### What you should do
Whenever the word "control" turns up in a line below, that line should be copied.

### Dataset records
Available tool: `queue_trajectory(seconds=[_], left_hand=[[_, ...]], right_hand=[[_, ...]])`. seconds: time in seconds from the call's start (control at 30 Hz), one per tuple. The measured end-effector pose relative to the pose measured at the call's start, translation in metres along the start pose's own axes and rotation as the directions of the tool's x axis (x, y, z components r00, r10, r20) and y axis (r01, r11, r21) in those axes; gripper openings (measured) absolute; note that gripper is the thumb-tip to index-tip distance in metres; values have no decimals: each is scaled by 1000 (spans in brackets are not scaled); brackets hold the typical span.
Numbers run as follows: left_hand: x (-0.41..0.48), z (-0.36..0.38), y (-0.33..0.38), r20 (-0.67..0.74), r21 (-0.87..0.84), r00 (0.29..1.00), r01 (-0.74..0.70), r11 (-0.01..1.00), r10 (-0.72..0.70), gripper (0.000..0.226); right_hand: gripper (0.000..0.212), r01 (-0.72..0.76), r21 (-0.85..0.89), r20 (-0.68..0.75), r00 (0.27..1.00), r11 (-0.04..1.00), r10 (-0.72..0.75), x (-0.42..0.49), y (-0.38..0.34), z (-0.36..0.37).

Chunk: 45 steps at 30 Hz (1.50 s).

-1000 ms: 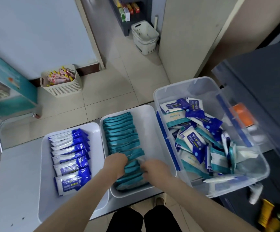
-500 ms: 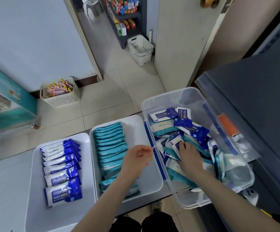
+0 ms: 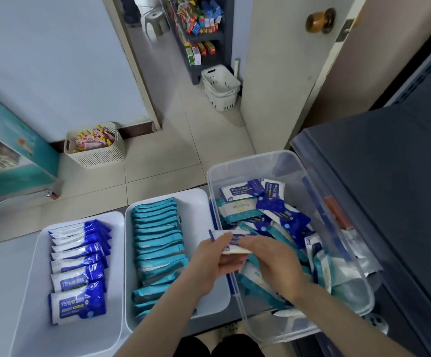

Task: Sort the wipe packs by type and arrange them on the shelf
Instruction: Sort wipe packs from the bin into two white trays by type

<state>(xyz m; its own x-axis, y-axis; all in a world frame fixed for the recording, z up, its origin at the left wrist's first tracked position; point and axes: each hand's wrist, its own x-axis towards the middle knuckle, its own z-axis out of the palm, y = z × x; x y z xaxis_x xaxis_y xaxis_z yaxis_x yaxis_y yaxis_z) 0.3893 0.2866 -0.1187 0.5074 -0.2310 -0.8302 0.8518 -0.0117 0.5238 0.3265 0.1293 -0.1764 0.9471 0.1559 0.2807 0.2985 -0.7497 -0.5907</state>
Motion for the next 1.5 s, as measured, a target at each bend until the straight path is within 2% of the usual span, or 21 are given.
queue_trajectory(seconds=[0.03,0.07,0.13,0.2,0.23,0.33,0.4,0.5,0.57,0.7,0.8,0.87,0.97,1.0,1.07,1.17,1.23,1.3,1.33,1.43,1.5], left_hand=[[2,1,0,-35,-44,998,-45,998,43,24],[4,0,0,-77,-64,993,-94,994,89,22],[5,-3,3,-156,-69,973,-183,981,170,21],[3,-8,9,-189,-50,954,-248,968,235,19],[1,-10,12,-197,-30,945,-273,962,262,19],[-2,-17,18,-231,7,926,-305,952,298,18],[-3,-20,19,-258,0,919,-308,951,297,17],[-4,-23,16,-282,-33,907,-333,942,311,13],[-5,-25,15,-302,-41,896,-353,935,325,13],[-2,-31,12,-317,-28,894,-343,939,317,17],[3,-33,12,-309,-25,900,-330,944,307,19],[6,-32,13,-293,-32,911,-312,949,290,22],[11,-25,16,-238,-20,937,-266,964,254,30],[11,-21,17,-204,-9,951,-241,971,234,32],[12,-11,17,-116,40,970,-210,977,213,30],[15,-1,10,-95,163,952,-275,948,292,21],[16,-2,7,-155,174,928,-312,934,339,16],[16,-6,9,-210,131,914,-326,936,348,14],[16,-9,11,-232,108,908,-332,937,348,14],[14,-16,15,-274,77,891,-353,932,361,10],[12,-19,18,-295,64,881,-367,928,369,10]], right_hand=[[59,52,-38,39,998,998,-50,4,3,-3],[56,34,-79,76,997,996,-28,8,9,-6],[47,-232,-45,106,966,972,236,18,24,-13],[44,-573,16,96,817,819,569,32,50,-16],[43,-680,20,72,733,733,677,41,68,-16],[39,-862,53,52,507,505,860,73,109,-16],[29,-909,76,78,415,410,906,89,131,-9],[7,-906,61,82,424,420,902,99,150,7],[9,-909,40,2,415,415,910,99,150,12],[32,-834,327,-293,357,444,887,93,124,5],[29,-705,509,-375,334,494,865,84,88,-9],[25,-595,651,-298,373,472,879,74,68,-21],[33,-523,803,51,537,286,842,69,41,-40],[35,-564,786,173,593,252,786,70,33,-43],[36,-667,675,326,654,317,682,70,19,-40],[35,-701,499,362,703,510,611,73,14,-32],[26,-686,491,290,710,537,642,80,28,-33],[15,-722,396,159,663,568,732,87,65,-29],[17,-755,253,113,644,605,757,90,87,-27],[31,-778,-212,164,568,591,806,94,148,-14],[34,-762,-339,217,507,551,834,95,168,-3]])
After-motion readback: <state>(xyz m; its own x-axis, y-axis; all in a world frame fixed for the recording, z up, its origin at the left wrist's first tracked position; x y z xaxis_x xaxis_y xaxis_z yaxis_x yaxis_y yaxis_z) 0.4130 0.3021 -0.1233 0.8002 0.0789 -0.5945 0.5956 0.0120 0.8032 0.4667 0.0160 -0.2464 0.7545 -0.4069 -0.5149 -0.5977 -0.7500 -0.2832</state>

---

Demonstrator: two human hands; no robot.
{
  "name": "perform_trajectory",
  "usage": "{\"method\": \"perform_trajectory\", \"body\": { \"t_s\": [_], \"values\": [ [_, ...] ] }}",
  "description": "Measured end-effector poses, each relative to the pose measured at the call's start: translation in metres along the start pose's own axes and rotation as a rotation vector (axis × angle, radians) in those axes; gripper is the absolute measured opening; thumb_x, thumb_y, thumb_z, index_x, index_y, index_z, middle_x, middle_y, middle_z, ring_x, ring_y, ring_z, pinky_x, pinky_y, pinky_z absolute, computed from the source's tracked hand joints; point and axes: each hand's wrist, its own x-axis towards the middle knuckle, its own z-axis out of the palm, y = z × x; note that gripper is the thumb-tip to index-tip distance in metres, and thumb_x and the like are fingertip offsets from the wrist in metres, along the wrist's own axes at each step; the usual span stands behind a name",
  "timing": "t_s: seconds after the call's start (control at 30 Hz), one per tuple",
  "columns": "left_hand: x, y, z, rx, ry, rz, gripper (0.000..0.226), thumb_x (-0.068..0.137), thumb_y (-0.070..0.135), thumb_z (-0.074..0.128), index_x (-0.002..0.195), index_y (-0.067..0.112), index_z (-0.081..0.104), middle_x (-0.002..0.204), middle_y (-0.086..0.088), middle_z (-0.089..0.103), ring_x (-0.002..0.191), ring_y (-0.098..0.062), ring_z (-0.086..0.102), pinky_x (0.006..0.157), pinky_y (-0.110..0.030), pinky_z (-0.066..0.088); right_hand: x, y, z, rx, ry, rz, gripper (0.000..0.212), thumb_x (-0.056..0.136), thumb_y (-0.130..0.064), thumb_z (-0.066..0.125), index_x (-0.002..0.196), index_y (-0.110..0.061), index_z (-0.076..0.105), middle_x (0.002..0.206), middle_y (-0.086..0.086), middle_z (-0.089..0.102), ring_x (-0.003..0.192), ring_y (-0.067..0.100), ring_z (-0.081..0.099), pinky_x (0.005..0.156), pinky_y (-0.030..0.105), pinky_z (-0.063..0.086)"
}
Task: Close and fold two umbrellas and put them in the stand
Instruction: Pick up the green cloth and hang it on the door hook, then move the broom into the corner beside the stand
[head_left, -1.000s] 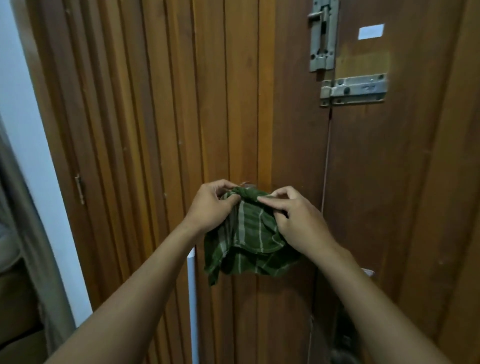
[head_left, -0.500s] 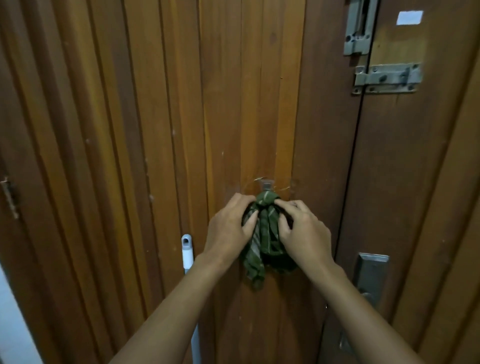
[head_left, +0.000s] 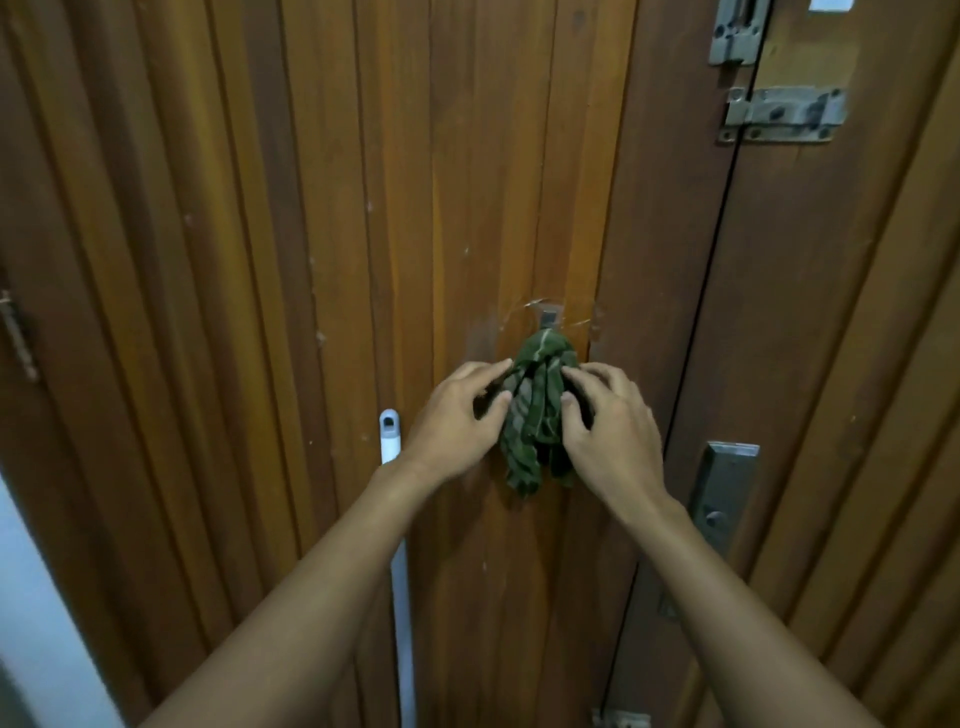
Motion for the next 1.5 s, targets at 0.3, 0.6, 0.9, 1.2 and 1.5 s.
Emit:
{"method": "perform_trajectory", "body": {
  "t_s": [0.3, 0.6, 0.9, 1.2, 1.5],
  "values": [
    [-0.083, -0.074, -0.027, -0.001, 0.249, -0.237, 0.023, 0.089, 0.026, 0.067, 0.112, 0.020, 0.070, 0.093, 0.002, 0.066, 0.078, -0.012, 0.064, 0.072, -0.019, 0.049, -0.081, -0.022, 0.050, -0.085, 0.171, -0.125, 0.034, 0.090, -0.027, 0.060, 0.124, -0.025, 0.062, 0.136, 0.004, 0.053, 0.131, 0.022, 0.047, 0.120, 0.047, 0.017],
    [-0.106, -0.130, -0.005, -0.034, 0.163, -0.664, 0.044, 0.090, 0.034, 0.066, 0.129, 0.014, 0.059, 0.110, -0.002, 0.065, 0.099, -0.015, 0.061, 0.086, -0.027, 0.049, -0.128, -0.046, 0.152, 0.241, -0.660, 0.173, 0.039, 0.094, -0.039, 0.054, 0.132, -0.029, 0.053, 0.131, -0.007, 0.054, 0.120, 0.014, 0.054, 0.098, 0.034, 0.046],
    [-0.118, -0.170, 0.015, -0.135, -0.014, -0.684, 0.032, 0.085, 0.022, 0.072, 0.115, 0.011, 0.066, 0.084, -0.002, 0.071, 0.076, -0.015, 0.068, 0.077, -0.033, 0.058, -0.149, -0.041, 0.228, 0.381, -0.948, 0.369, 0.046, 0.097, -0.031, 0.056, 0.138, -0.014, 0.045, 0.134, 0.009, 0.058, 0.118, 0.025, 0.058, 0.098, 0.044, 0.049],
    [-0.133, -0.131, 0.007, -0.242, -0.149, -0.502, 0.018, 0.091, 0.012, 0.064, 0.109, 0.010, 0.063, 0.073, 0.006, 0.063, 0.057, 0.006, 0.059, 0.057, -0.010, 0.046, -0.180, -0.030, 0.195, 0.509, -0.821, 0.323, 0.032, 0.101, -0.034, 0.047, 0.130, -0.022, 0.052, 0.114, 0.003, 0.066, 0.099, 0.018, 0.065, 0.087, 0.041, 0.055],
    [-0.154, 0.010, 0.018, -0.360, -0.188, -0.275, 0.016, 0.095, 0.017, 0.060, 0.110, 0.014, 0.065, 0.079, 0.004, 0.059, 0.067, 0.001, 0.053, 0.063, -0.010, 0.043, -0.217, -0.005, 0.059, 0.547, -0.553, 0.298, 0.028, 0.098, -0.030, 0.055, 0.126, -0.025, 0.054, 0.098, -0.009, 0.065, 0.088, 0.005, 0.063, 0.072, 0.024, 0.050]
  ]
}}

### Response to this exercise
Available tool: `queue_trajectory(seconds=[_], left_hand=[[_, ...]], right_hand=[[_, ...]])`. seconds: time in seconds from the call's start (control at 30 Hz), one per tuple. The measured end-effector pose relative to the pose measured at the call's start, translation in metres along the start pose's own axes and rotation as the directions of the tool's x axis (x, y, z components r00, r10, r20) and y axis (r01, r11, r21) in those axes; gripper openings (measured) absolute; note that gripper is the thumb-tip to index-tip distance in metres; values have no decimals: each is scaled by 1000 (spans in brackets are not scaled); brackets hold the typical span.
  "timing": "t_s: seconds after the call's start (control at 30 Hz), one per tuple",

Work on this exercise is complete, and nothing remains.